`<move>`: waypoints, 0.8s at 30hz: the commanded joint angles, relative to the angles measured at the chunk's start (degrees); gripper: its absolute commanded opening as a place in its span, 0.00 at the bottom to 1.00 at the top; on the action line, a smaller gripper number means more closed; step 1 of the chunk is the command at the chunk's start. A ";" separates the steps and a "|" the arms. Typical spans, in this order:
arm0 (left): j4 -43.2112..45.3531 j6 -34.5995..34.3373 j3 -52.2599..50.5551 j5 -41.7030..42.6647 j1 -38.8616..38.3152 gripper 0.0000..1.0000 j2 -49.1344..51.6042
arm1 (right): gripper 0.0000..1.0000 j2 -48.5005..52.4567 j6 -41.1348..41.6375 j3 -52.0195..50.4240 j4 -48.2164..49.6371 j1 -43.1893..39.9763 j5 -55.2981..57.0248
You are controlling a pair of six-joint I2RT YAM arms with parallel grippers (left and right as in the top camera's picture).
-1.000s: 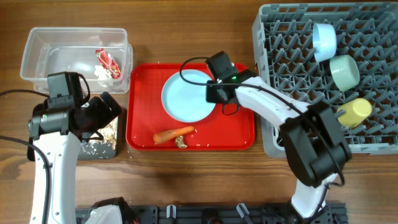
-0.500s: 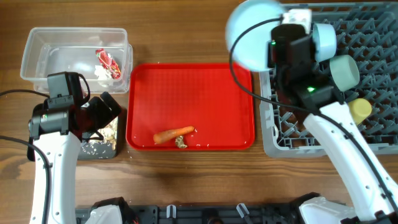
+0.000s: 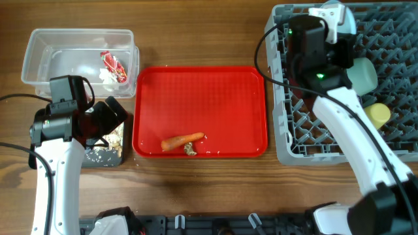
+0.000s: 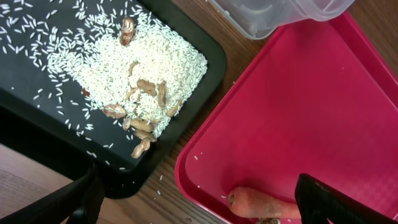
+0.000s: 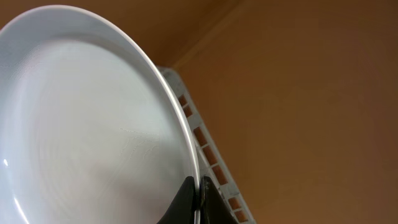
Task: Sort waste into correct bins and load items into the dishwasher rack
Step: 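Carry the light blue plate right and stand it in the rack, then reach the left gripper to the carrot on the red tray and grasp it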
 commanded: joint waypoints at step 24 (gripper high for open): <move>-0.31 -0.55 0.17 0.50 0.35 1.00 -0.46 | 0.59 3.96 8.46 -0.70 -12.17 5.16 -21.38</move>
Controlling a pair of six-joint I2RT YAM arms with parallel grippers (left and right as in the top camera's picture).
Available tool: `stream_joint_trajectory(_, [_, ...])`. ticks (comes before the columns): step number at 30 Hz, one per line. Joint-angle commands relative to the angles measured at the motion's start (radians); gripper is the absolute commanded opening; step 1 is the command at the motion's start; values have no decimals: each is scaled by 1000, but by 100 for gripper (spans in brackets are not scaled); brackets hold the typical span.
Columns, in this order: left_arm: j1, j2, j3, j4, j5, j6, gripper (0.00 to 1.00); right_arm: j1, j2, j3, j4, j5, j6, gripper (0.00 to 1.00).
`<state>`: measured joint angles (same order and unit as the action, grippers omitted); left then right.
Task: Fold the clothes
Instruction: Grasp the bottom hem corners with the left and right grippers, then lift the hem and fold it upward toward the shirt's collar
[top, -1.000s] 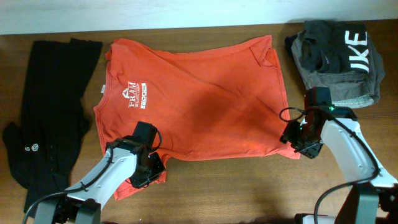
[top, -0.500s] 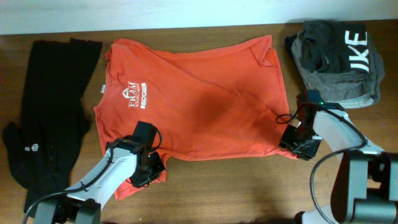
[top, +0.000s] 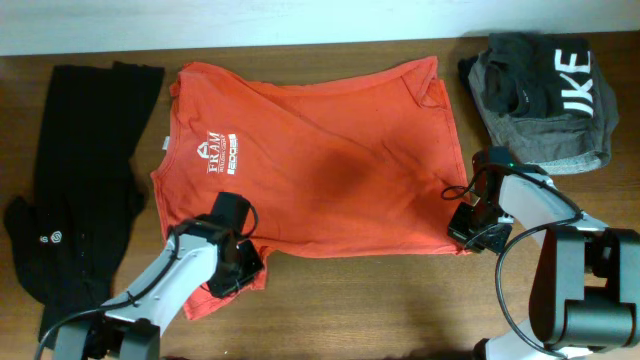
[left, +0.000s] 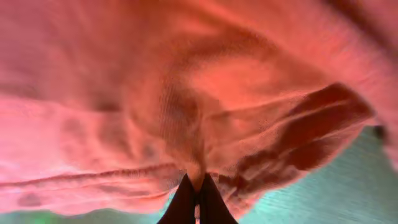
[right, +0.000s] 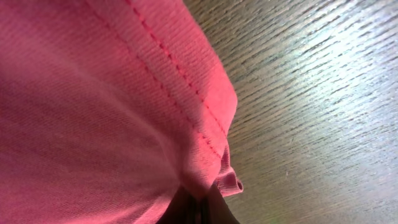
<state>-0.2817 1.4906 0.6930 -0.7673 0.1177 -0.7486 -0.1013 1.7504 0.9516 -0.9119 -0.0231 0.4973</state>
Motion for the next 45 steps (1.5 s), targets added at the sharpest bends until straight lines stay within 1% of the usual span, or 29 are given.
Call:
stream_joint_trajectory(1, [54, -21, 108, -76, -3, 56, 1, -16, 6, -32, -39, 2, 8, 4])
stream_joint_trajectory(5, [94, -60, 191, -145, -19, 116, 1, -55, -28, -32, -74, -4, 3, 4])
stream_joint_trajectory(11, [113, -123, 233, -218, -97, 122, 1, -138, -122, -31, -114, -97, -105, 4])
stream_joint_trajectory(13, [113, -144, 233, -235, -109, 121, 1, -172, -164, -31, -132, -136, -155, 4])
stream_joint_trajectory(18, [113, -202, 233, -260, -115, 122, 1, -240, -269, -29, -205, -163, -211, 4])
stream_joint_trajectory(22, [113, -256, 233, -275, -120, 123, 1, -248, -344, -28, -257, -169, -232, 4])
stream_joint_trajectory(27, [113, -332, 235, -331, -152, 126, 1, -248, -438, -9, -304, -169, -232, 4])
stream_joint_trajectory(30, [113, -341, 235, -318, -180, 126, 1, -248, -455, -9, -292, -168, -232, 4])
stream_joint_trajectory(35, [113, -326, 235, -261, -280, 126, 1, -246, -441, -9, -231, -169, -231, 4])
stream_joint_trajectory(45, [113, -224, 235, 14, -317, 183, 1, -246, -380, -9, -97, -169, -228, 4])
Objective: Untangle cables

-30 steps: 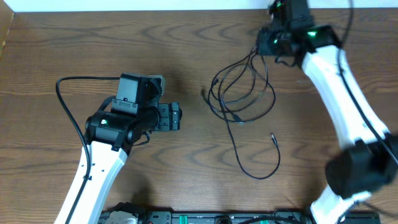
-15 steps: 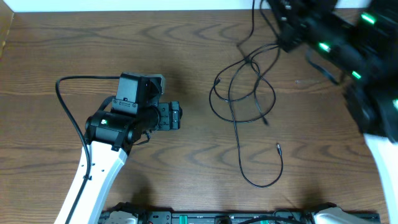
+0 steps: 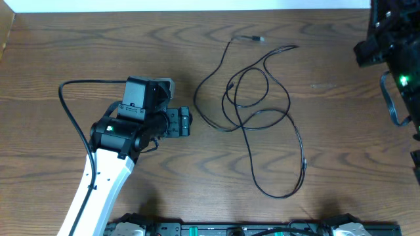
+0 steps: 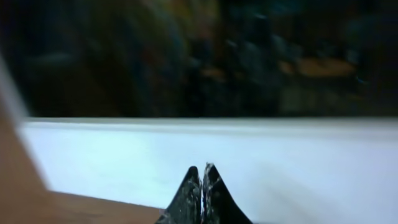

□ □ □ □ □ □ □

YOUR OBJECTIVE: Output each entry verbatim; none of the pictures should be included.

THE COMPLETED TASK:
`<move>`: waypoints, 0.8s at 30hz: the commanded joint angles, relative to the angles measured at the chunk's start (degrees); gripper: its absolute commanded opening as a place in its span, 0.00 at the bottom to 1.00 at the top; on the action line, a smaller gripper number means more closed; step 1 of the chunk is the command at the chunk's start. A ";" separates the steps and a "|" the arms. Typical spans, in this order:
arm0 (left): j4 -43.2112..45.3531 j6 -34.5995..34.3373 j3 -52.2599..50.5551 j5 -41.7030..42.6647 j1 -38.8616..38.3152 gripper 0.0000..1.0000 j2 -49.1344..51.6042
arm1 (right): gripper 0.0000..1.0000 j2 -48.5005..52.4567 j6 -41.1348..41.6375 j3 -52.0195..50.4240 j4 -48.2164..49.6371 j1 -43.1893..39.9763 j5 -55.2981..57.0248
You are controlling a pair of six-joint I2RT YAM arms with parallel grippers (left and right as in the top camera's picture).
-1.000s: 
-0.500s: 
+0.000s: 
+0.000s: 
+0.000s: 
Task: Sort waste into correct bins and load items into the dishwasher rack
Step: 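Carry the light blue plate right and stand it in the rack, then reach the left gripper to the carrot on the red tray and grasp it
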 commanded: joint waypoints at step 24 (gripper high for open): <move>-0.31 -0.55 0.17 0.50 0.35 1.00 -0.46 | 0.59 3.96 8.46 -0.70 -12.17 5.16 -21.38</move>
Controlling a pair of six-joint I2RT YAM arms with parallel grippers (left and right as in the top camera's picture).
Available tool: `stream_joint_trajectory(_, [_, ...])`. ticks (comes before the columns): step number at 30 Hz, one per line. Joint-angle commands relative to the angles measured at the motion's start (radians); gripper is the absolute commanded opening; step 1 is the command at the motion's start; values have no decimals: each is scaled by 1000, but by 100 for gripper (spans in brackets are not scaled); brackets hold the typical span.
Columns, in this order: left_arm: j1, j2, j3, j4, j5, j6, gripper (0.00 to 1.00); right_arm: j1, j2, j3, j4, j5, j6, gripper (0.00 to 1.00).
`<state>`: measured joint angles (same order and unit as the action, grippers omitted); left then right.
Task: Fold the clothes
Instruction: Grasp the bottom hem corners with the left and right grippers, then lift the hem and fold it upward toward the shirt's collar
[top, -1.000s] 
[top, -0.500s] 
[top, +0.000s] 
[left, +0.000s] 
[right, +0.000s] 
<state>-0.2817 1.4906 0.6930 -0.7673 0.1177 -0.7486 -0.1013 1.7504 0.9516 -0.9119 -0.0231 0.4973</state>
Motion for the next 45 steps (1.5 s), targets added at the sharpest bends until straight lines stay within 1% of the usual span, or 29 are given.
Call:
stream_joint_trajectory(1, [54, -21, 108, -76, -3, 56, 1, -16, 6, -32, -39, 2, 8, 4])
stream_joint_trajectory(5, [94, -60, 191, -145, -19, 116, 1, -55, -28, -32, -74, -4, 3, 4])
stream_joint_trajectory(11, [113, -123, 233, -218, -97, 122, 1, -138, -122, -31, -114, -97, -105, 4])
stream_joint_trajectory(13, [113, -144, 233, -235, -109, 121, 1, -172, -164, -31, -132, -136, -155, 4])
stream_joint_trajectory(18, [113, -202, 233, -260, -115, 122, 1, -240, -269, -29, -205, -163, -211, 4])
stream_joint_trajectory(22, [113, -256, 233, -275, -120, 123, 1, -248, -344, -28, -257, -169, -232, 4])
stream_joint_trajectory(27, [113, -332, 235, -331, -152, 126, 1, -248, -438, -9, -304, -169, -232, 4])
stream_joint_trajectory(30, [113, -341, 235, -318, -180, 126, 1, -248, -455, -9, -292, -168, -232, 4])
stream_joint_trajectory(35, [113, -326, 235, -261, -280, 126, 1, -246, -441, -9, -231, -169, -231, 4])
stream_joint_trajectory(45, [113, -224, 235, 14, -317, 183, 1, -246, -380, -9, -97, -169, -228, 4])
Objective: Untangle cables

-30 steps: 
-15 steps: 
+0 steps: 
+0 steps: 

The answer requires no additions.